**What is needed:**
Without the pictures, retype each line below exactly as it stands.

**Information supplied:**

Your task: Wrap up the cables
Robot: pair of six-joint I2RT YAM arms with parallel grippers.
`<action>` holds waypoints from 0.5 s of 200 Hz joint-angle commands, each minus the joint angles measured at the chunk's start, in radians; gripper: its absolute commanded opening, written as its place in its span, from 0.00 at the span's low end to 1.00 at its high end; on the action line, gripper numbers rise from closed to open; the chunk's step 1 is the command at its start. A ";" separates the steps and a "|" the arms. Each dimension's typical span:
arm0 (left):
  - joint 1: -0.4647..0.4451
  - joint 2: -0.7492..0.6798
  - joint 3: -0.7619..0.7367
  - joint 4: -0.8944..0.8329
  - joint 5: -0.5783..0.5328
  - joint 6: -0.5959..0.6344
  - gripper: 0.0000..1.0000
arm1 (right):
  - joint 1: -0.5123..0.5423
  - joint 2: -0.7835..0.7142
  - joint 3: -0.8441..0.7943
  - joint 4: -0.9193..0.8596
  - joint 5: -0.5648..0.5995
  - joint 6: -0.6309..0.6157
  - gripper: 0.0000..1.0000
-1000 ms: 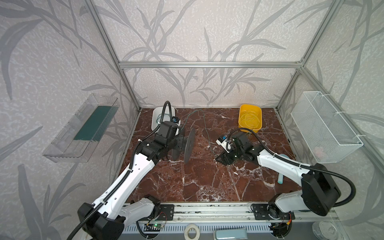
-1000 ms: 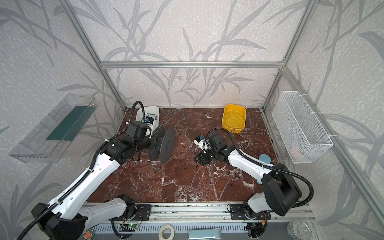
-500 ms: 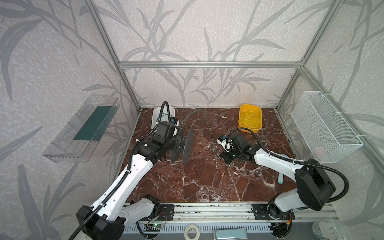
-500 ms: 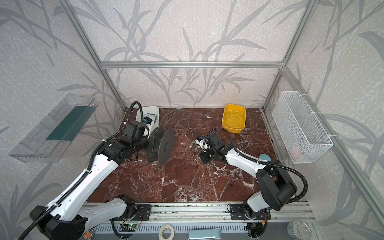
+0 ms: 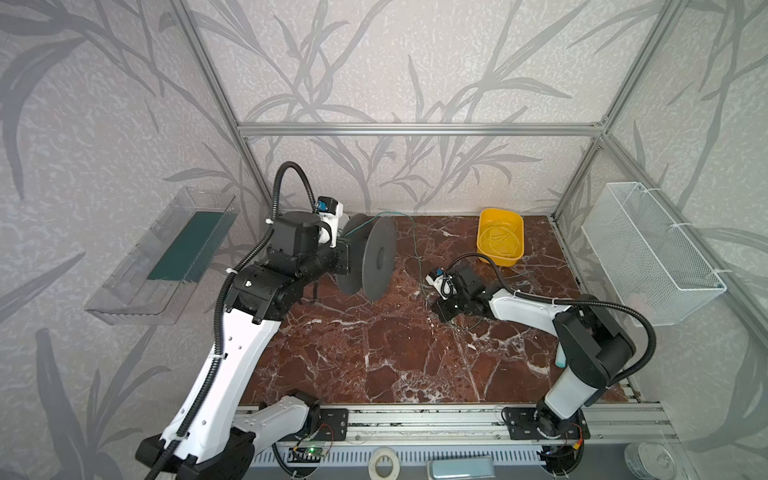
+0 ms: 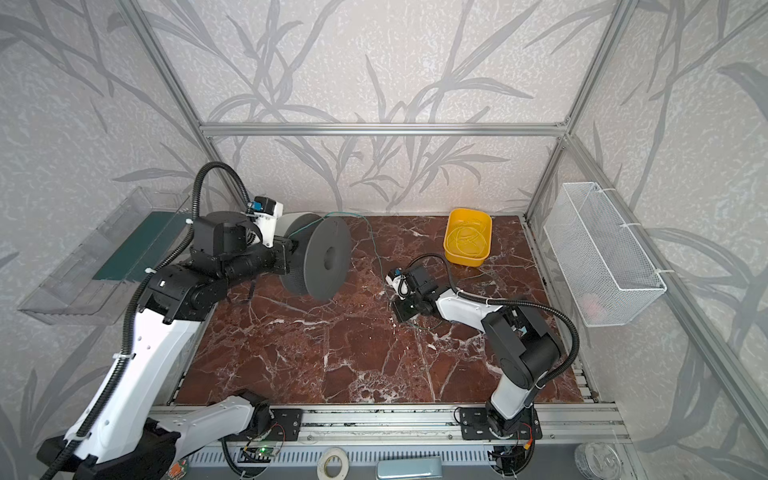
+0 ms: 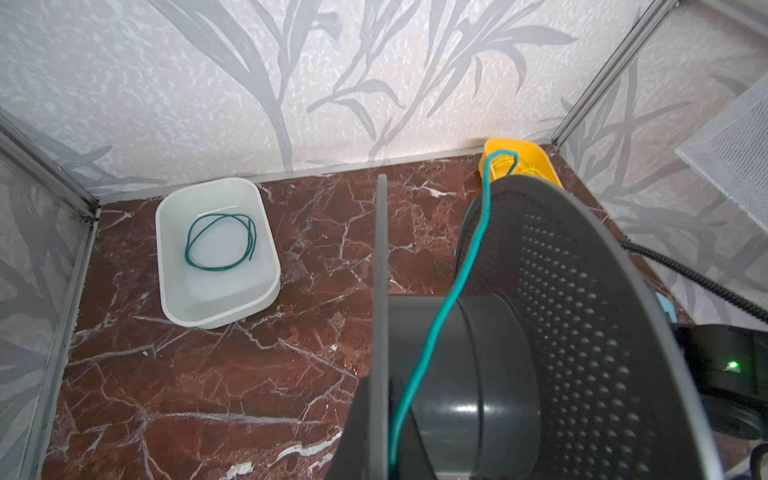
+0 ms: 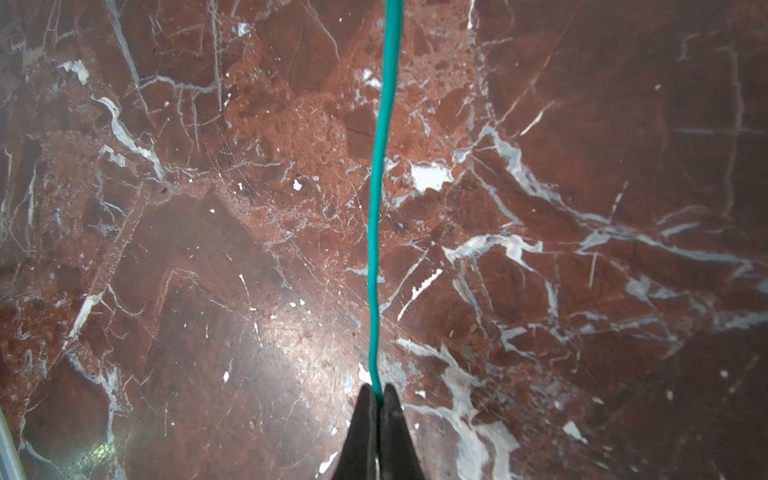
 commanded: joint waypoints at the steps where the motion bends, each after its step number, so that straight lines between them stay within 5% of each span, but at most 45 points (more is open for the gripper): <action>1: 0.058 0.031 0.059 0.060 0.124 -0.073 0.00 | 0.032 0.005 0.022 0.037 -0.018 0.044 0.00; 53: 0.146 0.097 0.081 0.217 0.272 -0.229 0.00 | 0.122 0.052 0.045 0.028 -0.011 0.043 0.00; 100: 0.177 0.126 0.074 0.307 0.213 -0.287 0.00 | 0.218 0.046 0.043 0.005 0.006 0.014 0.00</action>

**Your solution:**
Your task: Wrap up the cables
Robot: pair of six-joint I2RT YAM arms with parallel grippers.
`<action>` holds waypoints from 0.5 s of 200 Hz joint-angle commands, each minus the joint angles measured at the chunk's start, in radians; gripper: its absolute commanded opening, written as its place in its span, from 0.00 at the span's low end to 1.00 at its high end; on the action line, gripper numbers rise from closed to open; the chunk's step 1 is the command at its start. A ";" separates the steps and a "|" the arms. Each dimension's typical span:
arm0 (left):
  - joint 1: -0.4647..0.4451
  - joint 2: -0.7492..0.6798
  - joint 3: -0.7619..0.7367
  - joint 4: -0.8944..0.8329
  - joint 5: -0.5783..0.5328
  - joint 6: -0.5959..0.6344
  - gripper: 0.0000..1.0000
arm1 (right):
  - joint 1: -0.5123..0.5423
  - joint 2: -0.7835..0.7142
  - joint 3: -0.8441..0.7943
  - joint 4: -0.9193..0.8596
  - joint 5: -0.5648..0.5995
  - joint 6: -0.6309..0.6157
  - gripper: 0.0000..1.0000
-1000 ms: 
-1000 ms: 
-500 ms: 
-500 ms: 
+0 ms: 
+0 ms: 
+0 ms: 
+0 ms: 
 commanded: joint waypoints at the steps where the motion bends, each after its step number, so that straight lines between them stay within 5% of each span, but at most 45 points (more is open for the gripper): <action>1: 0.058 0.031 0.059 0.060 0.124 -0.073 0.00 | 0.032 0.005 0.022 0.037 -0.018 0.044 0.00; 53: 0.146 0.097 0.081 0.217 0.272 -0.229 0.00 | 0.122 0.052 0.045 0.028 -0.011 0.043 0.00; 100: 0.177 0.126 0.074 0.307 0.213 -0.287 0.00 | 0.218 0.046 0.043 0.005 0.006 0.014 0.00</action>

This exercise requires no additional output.